- [Your goal]:
For the material below, return exactly the lines starting at the one holding "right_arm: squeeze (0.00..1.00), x" and ending at the one holding "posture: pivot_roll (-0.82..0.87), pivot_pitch", counting both as part of the range.

- [Data to process]:
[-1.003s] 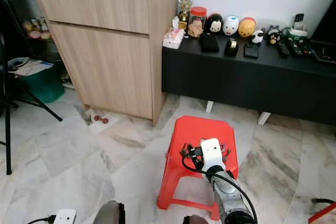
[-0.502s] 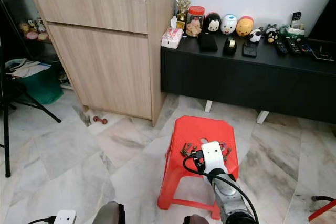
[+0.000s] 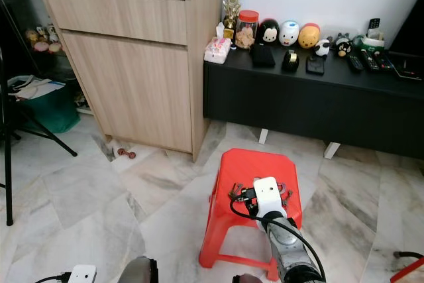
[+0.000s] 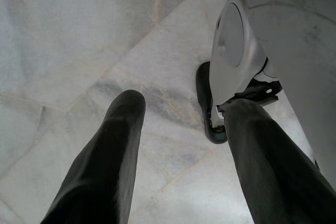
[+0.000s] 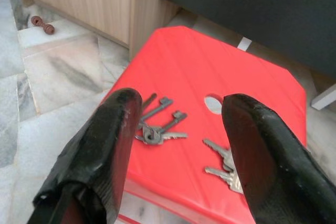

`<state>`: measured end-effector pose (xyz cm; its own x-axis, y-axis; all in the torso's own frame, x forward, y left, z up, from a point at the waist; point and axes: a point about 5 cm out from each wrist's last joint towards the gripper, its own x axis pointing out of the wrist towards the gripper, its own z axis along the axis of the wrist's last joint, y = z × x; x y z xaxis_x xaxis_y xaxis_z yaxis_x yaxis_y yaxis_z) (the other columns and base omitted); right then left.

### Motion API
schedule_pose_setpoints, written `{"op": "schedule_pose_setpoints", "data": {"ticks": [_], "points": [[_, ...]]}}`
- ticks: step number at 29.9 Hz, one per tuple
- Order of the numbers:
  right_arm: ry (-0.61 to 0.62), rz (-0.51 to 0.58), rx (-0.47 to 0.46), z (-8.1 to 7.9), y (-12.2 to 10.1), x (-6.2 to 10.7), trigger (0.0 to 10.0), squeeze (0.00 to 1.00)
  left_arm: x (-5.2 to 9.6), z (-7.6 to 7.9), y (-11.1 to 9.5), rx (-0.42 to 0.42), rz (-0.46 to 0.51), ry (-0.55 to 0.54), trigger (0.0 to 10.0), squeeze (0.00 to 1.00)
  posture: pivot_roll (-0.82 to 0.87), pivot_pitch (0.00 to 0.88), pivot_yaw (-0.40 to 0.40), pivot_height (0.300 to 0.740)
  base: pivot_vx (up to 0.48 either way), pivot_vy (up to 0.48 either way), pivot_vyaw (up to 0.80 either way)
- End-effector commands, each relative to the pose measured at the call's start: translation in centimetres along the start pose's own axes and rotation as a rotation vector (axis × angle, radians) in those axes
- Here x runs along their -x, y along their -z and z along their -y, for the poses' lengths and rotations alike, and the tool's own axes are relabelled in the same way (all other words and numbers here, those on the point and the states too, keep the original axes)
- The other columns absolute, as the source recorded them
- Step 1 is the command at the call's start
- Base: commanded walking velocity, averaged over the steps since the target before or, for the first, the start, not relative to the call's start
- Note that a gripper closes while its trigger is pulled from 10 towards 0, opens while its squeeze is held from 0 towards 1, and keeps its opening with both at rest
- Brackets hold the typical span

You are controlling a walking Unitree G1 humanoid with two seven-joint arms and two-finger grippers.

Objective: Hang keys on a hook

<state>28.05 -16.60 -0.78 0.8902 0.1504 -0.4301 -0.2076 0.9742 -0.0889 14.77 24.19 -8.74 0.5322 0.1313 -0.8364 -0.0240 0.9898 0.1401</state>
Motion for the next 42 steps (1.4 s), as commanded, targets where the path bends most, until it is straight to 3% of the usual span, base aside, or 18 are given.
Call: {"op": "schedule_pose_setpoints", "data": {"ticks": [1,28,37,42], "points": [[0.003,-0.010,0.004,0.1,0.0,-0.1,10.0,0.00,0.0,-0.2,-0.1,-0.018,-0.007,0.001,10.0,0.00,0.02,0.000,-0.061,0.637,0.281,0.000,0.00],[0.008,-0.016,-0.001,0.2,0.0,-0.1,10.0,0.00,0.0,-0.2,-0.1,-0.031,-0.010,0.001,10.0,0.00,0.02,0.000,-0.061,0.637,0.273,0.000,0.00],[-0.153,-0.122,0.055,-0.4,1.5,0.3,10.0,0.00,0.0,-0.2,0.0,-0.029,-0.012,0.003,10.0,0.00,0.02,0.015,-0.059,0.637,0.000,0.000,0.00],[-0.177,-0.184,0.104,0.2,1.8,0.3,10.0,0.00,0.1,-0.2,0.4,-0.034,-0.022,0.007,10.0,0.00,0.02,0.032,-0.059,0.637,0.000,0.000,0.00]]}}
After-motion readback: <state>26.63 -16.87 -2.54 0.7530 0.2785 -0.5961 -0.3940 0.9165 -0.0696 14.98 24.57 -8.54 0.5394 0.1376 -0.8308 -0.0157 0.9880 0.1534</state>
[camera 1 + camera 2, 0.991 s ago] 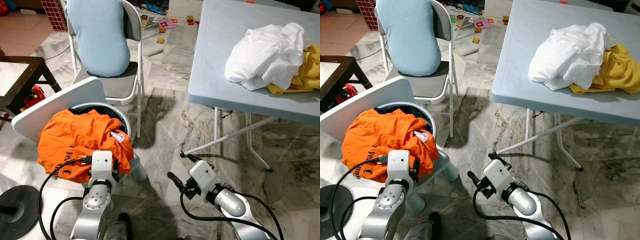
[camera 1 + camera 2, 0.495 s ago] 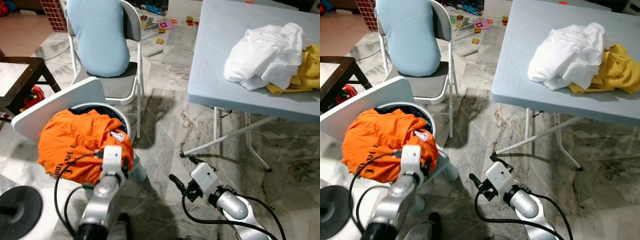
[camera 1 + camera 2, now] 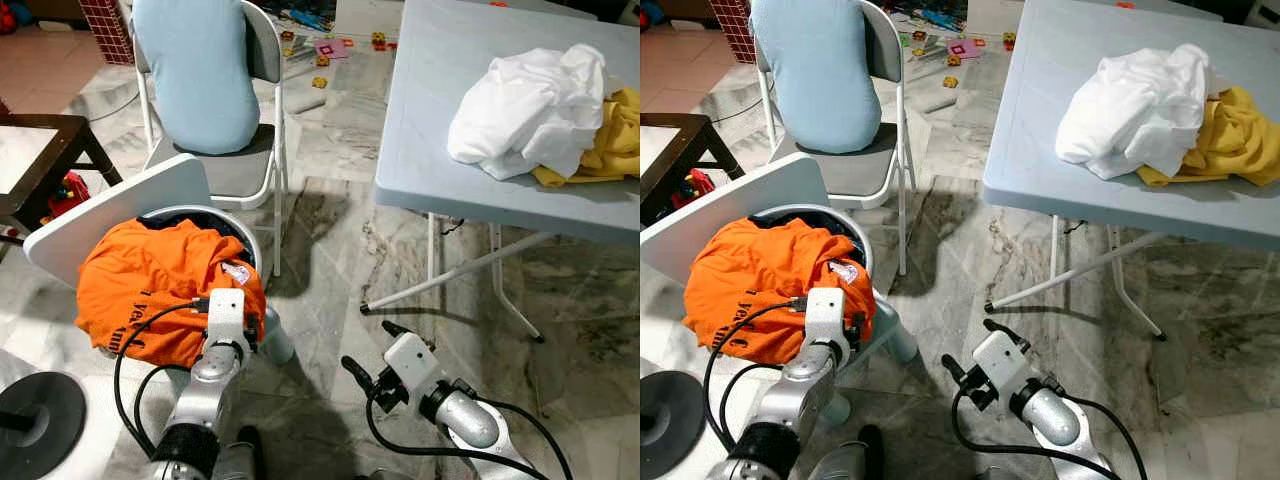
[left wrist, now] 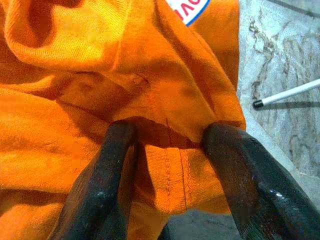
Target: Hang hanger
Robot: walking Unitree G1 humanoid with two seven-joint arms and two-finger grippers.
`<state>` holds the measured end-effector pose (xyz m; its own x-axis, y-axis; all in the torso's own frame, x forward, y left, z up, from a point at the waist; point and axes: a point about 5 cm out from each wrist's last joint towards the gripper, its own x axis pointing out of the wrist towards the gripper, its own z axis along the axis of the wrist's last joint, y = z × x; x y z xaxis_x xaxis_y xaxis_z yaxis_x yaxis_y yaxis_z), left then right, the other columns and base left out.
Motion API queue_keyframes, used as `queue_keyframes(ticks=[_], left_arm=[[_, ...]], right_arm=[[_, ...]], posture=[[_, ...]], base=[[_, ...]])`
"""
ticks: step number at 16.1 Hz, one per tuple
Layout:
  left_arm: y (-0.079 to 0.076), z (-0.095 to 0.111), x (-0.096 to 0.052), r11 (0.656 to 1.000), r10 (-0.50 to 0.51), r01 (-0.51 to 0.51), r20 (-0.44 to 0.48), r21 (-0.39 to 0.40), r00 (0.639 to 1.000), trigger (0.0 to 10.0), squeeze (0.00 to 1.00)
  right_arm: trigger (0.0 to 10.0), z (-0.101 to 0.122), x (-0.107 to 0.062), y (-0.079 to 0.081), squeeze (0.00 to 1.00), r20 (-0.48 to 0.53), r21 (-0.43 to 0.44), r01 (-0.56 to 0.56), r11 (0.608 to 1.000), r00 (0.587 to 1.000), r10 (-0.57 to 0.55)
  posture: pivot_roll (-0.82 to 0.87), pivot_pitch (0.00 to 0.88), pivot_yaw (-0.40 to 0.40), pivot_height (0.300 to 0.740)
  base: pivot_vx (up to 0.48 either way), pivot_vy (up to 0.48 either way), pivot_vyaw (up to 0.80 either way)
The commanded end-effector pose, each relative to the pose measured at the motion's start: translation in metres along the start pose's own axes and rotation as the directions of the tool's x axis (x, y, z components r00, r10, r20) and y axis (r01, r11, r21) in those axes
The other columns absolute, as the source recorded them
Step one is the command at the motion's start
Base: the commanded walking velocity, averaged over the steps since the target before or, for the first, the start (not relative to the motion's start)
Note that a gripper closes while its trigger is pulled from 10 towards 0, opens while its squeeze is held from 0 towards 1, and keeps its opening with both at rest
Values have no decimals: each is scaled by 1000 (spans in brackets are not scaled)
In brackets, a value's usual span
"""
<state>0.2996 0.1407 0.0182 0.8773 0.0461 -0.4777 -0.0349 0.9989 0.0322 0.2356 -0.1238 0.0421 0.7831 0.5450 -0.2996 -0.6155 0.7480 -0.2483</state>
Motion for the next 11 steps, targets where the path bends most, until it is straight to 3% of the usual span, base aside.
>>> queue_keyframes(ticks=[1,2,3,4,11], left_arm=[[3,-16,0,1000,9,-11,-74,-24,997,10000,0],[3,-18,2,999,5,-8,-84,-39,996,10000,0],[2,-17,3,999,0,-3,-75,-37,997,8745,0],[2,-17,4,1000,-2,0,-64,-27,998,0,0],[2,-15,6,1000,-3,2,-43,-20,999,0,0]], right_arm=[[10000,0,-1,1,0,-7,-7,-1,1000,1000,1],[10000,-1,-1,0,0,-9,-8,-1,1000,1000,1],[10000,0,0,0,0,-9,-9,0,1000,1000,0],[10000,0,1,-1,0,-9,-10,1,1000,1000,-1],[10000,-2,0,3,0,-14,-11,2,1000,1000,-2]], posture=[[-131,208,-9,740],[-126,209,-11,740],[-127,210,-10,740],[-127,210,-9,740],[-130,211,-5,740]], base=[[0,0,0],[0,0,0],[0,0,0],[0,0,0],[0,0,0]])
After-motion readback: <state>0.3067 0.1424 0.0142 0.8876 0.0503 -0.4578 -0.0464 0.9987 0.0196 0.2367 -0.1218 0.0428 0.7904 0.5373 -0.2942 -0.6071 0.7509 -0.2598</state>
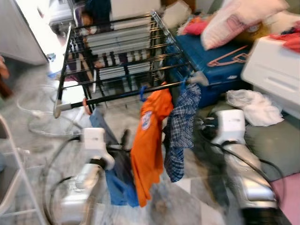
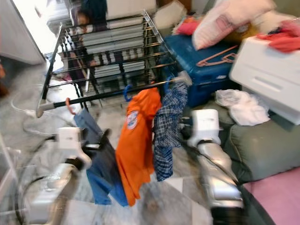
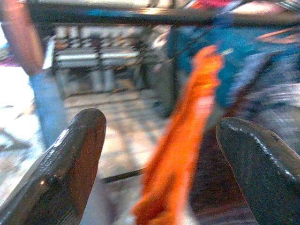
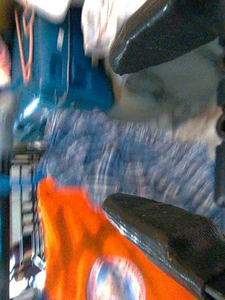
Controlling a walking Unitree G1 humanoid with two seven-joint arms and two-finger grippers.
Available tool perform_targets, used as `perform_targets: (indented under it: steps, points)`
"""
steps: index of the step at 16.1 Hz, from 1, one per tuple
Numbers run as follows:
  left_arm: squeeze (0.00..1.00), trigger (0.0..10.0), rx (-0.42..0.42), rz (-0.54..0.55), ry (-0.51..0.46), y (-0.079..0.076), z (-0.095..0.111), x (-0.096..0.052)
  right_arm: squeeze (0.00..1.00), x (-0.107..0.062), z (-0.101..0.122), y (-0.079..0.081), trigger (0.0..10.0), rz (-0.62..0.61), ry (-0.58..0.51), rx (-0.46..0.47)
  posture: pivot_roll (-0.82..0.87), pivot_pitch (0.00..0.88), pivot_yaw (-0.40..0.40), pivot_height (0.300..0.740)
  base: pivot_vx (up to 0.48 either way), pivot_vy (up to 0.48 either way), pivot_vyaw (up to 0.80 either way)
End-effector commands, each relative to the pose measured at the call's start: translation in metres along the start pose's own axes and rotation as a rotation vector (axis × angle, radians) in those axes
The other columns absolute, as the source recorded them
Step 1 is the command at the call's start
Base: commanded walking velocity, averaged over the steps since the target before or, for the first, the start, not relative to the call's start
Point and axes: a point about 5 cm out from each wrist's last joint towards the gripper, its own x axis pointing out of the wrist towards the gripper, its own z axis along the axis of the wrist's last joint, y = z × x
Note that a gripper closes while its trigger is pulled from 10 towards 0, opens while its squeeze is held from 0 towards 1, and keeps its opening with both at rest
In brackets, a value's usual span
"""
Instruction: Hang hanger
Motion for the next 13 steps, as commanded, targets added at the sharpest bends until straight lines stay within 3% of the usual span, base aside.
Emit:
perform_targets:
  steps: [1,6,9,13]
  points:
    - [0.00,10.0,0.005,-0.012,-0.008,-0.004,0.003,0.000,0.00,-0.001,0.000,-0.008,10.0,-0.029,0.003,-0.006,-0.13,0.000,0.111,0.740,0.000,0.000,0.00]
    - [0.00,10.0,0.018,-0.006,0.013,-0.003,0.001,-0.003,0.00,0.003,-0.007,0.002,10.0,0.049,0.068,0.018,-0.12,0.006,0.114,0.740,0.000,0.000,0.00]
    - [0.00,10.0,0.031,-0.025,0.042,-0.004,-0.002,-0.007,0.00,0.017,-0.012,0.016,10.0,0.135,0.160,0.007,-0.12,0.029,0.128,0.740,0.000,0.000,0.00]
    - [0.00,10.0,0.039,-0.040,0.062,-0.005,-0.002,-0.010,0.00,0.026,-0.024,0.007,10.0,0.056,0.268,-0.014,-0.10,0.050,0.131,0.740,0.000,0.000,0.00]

- [Response]:
  right_arm: squeeze (0.00..1.00), x (-0.107..0.062), z (-0.101..0.122), y (-0.079..0.081), trigger (0.0..10.0), rz (-0.62..0.61), ry (-0.58..0.51), rx (-0.46..0.47)
  posture: pivot_roll (-0.82..0.87), pivot_pitch (0.00..0.88), pivot_yaw (-0.40..0.40), pivot_height (0.300..0.740)

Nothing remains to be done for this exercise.